Go through the material and set down every line without alteration.

Stored data START

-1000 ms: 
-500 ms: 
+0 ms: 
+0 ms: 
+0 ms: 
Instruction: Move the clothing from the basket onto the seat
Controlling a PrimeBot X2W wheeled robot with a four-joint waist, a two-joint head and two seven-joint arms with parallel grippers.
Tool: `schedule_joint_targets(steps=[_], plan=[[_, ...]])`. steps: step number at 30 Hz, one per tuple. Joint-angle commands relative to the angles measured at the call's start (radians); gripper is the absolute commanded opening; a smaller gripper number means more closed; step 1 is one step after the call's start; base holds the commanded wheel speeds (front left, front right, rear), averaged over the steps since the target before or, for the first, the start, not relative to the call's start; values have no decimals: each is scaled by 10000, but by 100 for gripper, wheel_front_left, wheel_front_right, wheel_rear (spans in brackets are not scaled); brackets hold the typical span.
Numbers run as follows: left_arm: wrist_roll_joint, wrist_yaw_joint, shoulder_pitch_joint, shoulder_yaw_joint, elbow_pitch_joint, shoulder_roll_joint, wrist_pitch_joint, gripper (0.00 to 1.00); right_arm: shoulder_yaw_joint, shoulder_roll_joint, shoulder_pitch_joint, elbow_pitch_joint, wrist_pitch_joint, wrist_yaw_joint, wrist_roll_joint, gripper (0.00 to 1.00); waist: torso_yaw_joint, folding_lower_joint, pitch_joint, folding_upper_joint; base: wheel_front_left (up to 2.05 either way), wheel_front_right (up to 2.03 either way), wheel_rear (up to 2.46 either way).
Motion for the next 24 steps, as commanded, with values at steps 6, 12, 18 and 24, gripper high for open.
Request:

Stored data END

# [Task result]
-1000 ms: 
-500 ms: 
+0 ms: 
+0 ms: 
+0 ms: 
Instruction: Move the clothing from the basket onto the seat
Controlling a PrimeBot X2W wheeled robot with a four-joint waist, a two-joint head and two seven-joint arms with parallel grippers.
Tool: `schedule_joint_targets(steps=[_], plan=[[_, ...]])`. steps: step number at 30 Hz, one per tuple. Joint-angle commands relative to the angles measured at the call's start (radians); gripper is the absolute commanded opening; a smaller gripper number means more closed; step 1 is one step after the call's start; base holds the commanded wheel speeds (front left, front right, rear), averaged over the steps since the target before or, for the first, the start, not relative to the call's start; values have no decimals: each is scaled by 10000, but by 100 for gripper, wheel_front_left, wheel_front_right, wheel_rear (spans in brackets are not scaled); brackets hold the typical span.
Numbers run as follows: left_arm: wrist_roll_joint, wrist_yaw_joint, shoulder_pitch_joint, shoulder_yaw_joint, elbow_pitch_joint, shoulder_roll_joint, wrist_pitch_joint, gripper (0.00 to 1.00); right_arm: shoulder_yaw_joint, shoulder_roll_joint, shoulder_pitch_joint, elbow_pitch_joint, wrist_pitch_joint, wrist_yaw_joint, wrist_roll_joint, gripper (0.00 to 1.00); waist: torso_yaw_joint, folding_lower_joint, pitch_joint, folding_upper_joint; base: wheel_front_left (up to 2.05 either way), wheel_front_right (up to 2.03 either way), wheel_rear (up to 2.46 either way).
Motion for the next 24 steps, as commanded, with values at steps 6, 12, 18 and 24, gripper high for open.
Request:

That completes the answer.